▸ **Action item**:
Every line of the entries below that carries the string "normal" should be copied.

=== Listed entries ===

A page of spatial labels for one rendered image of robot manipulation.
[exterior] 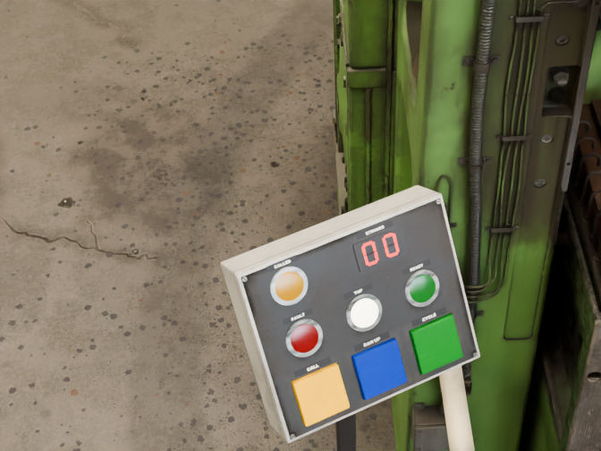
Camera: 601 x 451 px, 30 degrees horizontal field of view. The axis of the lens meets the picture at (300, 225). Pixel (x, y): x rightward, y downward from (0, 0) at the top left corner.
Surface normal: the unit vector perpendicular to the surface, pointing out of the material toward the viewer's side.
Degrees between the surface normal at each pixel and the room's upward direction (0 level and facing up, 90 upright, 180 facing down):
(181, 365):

===

▸ **Reply to the exercise**:
Surface normal: the unit vector perpendicular to the surface, pointing out of the material toward the viewer's side.
Degrees between the surface normal at each pixel and the room's upward direction (0 level and facing up, 90 upright, 180 facing down):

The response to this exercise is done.